**PROMPT**
Restate each of the lines below word for word and drop every picture.

** Opening INFORMATION SUPPLIED block **

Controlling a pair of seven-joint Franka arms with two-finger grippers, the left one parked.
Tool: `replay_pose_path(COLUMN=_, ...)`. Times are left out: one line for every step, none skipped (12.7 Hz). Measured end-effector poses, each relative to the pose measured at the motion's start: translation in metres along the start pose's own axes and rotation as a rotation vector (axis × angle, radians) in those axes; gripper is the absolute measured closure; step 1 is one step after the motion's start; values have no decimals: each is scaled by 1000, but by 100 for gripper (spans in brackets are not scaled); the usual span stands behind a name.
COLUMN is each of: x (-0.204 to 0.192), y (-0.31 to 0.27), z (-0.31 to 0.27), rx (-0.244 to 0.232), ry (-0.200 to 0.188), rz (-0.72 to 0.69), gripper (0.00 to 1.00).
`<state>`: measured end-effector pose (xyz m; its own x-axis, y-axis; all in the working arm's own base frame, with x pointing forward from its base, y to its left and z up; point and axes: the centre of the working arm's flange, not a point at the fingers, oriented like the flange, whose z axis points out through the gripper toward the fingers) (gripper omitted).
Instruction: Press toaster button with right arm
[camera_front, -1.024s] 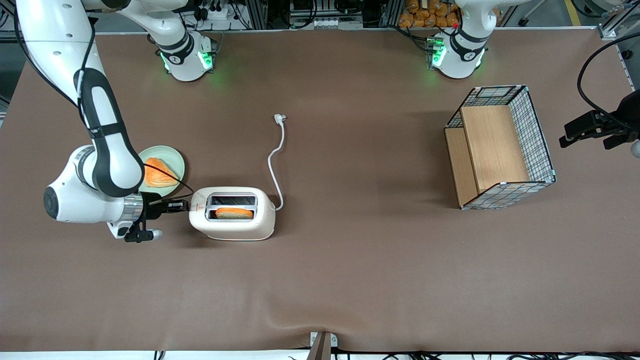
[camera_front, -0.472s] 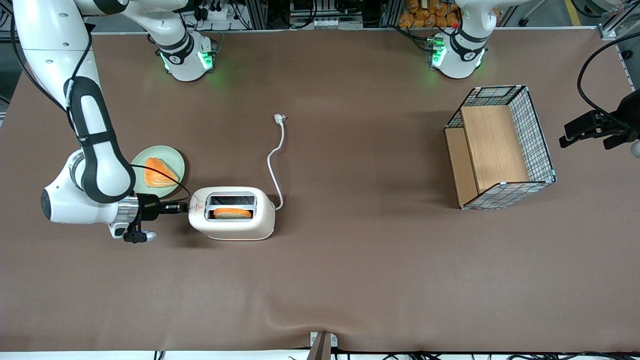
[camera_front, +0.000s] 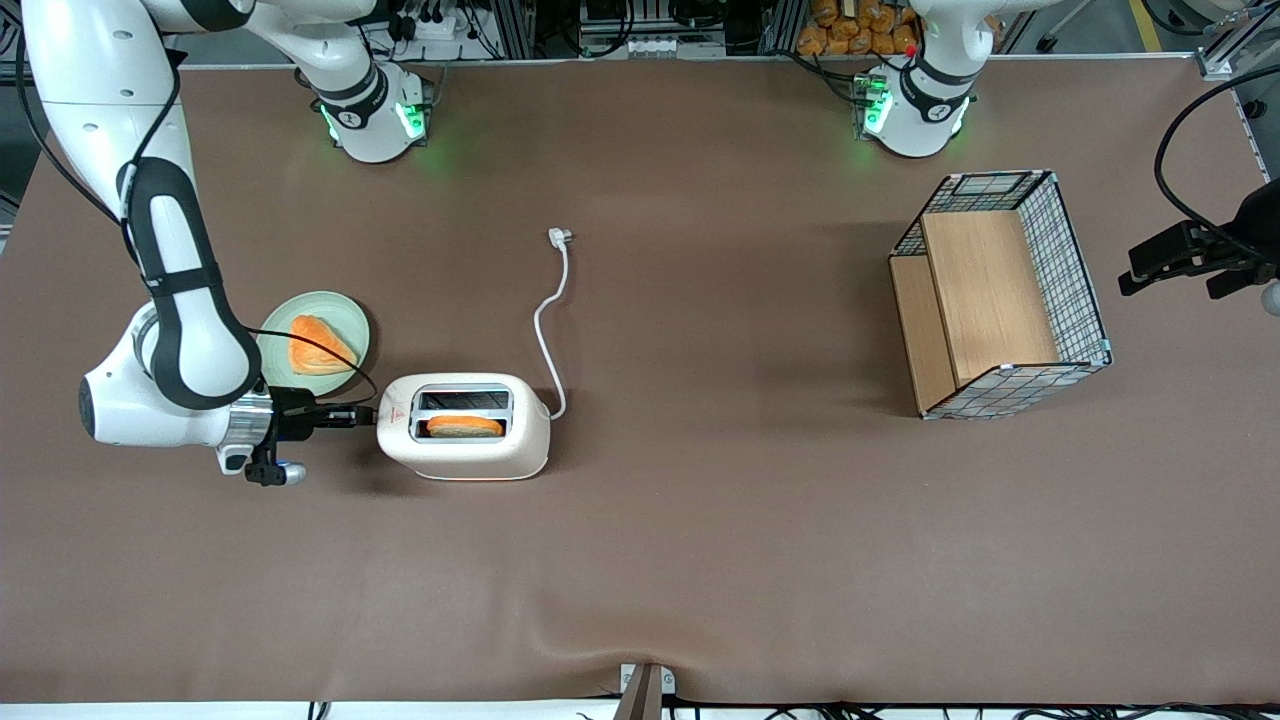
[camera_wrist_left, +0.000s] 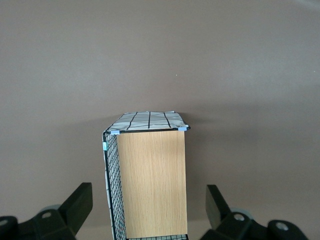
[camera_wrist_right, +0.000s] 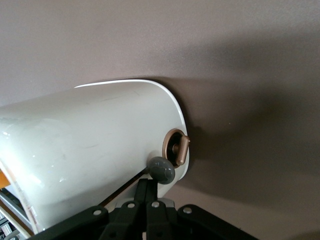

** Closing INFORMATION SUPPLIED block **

**FINISHED EXERCISE**
Controlling a pair of seven-joint Franka arms with two-finger grippers, the left one parked.
Tool: `replay_pose_path(COLUMN=_, ...)`. Times are left out: one line for every step, none skipped (12.7 Hz). Measured end-effector poses, each relative to the pose measured at the motion's start: translation in metres along the start pose's own axes and rotation as a rotation vector (axis × angle, radians) in those axes; gripper is the absolute measured closure; step 1 is one step after the motion's start; values have no decimals: each is scaled by 1000, but by 100 for gripper (spans in brackets are not scaled); the usual span stands behind a name.
COLUMN is each of: x (-0.204 to 0.192), y (-0.31 to 0.27), z (-0.31 to 0.27), rx (-0.244 to 0.232), ry (-0.200 to 0.188), rz (-0.72 to 0.69), gripper (0.00 to 1.00).
`<state>`: measured end-effector pose (xyz m; its own x-axis, y-axis; all in the working arm's own base frame, with x pointing forward from its base, y to its left and z up; point and axes: the centre of the working arm's flange, not a point at the fingers, oriented like the flange, whose z axis points out through the gripper toward the fingers) (gripper omitted).
Instruction: Press toaster button with right arm
[camera_front, -1.024s] 
[camera_front, -0.472s] 
[camera_front, +0.000s] 
[camera_wrist_left, +0.000s] 
[camera_wrist_right, +0.000s] 

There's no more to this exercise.